Output the line containing "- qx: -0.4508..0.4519" and all subsequent lines of the listing below, copied exactly, with no other lines.
- Opening Delimiter -
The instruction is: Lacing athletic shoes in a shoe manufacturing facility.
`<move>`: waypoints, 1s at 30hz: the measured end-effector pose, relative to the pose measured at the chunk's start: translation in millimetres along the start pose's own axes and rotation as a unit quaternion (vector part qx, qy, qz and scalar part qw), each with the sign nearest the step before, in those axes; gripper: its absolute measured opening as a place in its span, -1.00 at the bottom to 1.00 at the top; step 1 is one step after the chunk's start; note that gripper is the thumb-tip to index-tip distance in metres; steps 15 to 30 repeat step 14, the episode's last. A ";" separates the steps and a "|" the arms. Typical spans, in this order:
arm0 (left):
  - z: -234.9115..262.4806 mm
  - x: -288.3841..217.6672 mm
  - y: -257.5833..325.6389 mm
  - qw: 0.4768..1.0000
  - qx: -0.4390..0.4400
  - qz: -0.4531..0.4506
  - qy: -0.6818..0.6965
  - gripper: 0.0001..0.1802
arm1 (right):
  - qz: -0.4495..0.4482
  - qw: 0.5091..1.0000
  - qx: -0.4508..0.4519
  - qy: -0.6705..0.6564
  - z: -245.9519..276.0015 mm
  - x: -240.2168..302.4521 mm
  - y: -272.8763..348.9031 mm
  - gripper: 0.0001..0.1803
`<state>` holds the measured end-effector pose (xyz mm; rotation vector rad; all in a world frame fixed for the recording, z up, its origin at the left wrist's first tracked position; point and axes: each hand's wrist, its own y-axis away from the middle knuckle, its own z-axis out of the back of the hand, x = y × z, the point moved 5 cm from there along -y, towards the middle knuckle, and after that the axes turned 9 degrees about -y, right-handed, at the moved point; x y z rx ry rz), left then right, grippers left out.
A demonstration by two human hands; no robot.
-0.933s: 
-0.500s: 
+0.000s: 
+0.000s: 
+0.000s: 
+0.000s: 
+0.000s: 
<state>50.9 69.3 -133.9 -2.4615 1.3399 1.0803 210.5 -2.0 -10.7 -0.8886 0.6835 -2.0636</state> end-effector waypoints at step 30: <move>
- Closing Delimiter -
**Answer below:**
  - qx: -0.4508..0.4519
  - qy: -0.6705..0.6564
  - z: -245.9519..276.0015 mm
  - x: -240.2168..302.4521 mm
  - y: -272.8763..348.9031 mm
  - gripper: 0.0001..0.1803
`<state>` holds the measured end-effector pose (xyz mm; rotation vector rad; all in a world frame fixed for the recording, z up, its origin at the left wrist's first tracked position; point and axes: each hand's wrist, its own y-axis away from the middle knuckle, its own z-axis out of the back of the hand, x = y × z, the point moved 5 cm from there along -y, towards the middle knuckle, and after that the axes turned 9 degrees about -y, right-handed, at the moved point; x y z rx ry rz), left then right, grippers left out.
A demonstration by two human hands; no robot.
-0.933s: 
-0.500s: 
+0.000s: 
+0.000s: 
+0.000s: 
+0.000s: 
+0.000s: 
<state>50.9 69.3 -133.9 -2.4615 1.3399 1.0803 210.5 -2.0 -10.7 -0.8886 0.6835 -2.0636</state> end-effector waypoints at step 30: <move>

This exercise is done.